Wednesday, February 29, 2012

Feed Your Brain, Lose Your Belly – Conclusion

(Information obtained from Feed Your Brain, Lose Your Belly by Larry McCleary, MD, renowned neurosurgeon)

Previous posts:
Feed Your Brain, Lose Your Belly – Part 1
Feed Your Brain, Lose Your Belly – Part 2
Feed Your Brain, Lose Your Belly – Part 3
Feed Your Brain, Lose Your Belly – Part 4


Now that I have given you information from nearly half the book, I would like to encourage you to get this book for the whole story. It is loaded with much more information!
If you don't want to buy it, your library should have it. (If they don't, they still might be able to get it for you, just ask them.)

I would like to point out that there are many low-carb diets that many of us have heard of. I've tried the Suzanne Somers diet. She teaches the same concept as this book – that without insulin (from carbs), your body cannot store fat.
I really liked it and I did lose weight using her method, but it wasn't something I could stick with. I might have been eating lots of great things, but there is so much that you just can't have on this diet. The reason I failed was deprivation.
Diets like Atkins are not healthy because there are too many foods you can't have that your body needs.

For now, I am using coconut oil with everything I can and cooking with olive oil and butter.
I'm taking fish and flax seed oil supplements.
I'm eating as many of my carbs in their whole grain form as possible (I can't believe how good the 100% whole wheat pancakes were) and cutting down as much as I can on simple carbs.
Last but not least, I eat low-carb meals whenever I can. This may be 2-3 times a week and definitely when I'm eating buffet or breakfast at a restaurant. This is also helpful after eating too much the meal before.

Here's a little tip I used when on Weight Watchers that really helped when I read this book over Thanksgiving:
Buy a bottle of baby Tylenol liquid (brand doesn't matter). Empty the contents and wash it out. Fill it up with olive oil and carry it with you. Then when you're in a situation where your menu is out of your control and you know you're likely to overeat, use the little dropper to add olive oil to your food. It really helps curb your appetite (remember it's an MUFA). This was an excellent way of getting in the recommended 2 teaspoons.
Consider measuring to find out how many droppers it takes to make a teaspoon. I believe mine is 3 droppers full per teaspoon.

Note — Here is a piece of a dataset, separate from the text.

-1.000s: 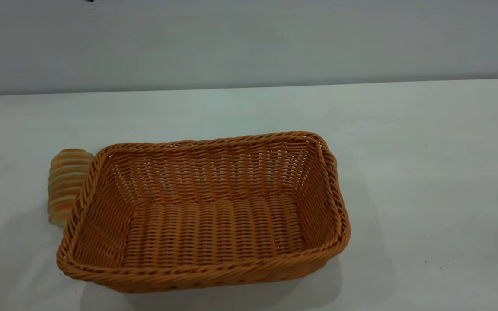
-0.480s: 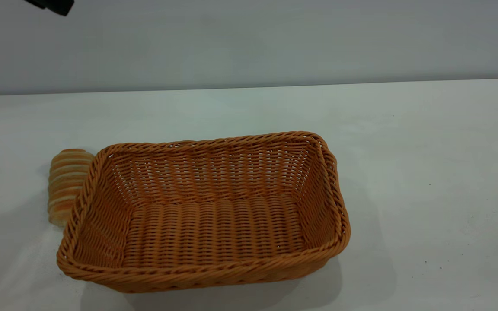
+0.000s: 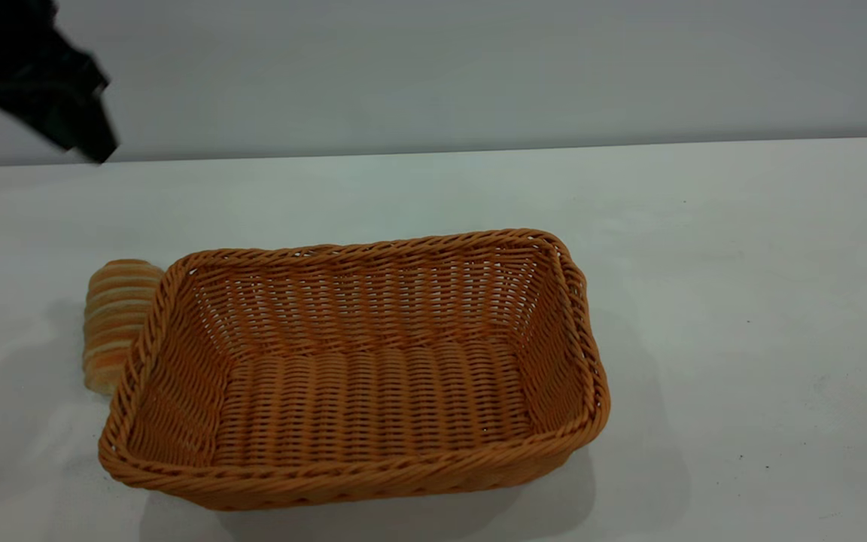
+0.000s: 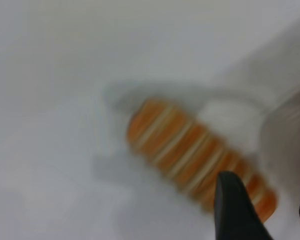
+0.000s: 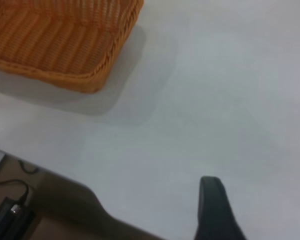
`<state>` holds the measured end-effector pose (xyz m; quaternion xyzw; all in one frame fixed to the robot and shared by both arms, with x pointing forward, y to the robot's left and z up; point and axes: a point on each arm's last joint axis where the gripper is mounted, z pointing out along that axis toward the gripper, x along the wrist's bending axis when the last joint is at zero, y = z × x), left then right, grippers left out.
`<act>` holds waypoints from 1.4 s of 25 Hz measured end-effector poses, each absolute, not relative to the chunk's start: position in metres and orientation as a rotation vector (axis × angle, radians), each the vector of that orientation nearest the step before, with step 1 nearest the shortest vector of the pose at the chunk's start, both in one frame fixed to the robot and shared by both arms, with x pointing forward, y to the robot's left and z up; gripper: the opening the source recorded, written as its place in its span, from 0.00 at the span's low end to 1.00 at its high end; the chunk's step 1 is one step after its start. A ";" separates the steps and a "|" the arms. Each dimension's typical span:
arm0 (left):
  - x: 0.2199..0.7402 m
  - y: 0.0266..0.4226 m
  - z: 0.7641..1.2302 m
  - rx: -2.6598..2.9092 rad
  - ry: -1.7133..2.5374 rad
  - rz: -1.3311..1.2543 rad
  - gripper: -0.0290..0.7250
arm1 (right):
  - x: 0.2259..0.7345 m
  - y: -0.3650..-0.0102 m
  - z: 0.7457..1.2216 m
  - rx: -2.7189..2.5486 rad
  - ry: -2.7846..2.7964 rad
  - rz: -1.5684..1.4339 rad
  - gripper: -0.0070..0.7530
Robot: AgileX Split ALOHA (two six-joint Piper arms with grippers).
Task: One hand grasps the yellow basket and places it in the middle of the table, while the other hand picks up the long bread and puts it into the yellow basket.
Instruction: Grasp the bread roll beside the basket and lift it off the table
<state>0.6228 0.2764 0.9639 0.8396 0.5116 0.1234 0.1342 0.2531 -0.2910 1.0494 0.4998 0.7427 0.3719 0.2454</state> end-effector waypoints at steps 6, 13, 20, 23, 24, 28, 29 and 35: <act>0.623 0.287 0.949 2.486 1.557 0.326 0.56 | 0.247 -0.293 1.050 1.332 2.005 1.045 0.57; 0.627 0.286 0.920 2.511 1.589 0.247 0.56 | 0.244 -0.293 1.048 1.338 2.007 1.065 0.57; 0.632 0.286 0.890 2.520 1.603 0.221 0.56 | 0.244 -0.293 1.047 1.348 2.006 1.066 0.57; 0.634 0.286 0.876 2.526 1.609 0.207 0.56 | 0.244 -0.293 1.047 1.349 2.006 1.066 0.57; 0.634 0.286 0.871 2.530 1.612 0.199 0.56 | 0.244 -0.293 1.047 1.349 2.006 1.066 0.57; 0.635 0.286 0.856 2.539 1.619 0.181 0.56 | 0.244 -0.293 1.047 1.350 2.006 1.066 0.57; 0.635 0.286 0.853 2.539 1.619 0.182 0.56 | 0.244 -0.293 1.047 1.351 2.006 1.066 0.57; 0.637 0.286 0.844 2.536 1.614 0.194 0.56 | 0.244 -0.293 1.047 1.362 2.004 1.068 0.57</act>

I'll leave you with a great recipe...
Good Old Fashioned Pancakes
This is THE best pancake recipe. Replace all the flour with whole wheat flour instead and add a tsp of vital wheat gluten (easily found in the flour section). Vital gluten improves the texture of recipes using whole wheat flour. Read more here: Vital Wheat Gluten
I like my pancake batter a little more runny so I add more milk.

2 comments:

Sarah said...

So what is a good carb intake for the day, or for each meal? Your body does need some carbs, right?

aMY g said...

Excellent question Sarah... Yes we need carbs and he is not even suggesting a carb free diet. What he is suggesting is to eat complex carbs so your insulin levels don't spike and in smaller amounts than we're used to eating, in addition to eating a LOT of healthy fats.
He recommends about a 2:1 fat to carb calorie ratio. For example: approx 50% of calories from fat, 25% percent from protein, and 25% from carbs.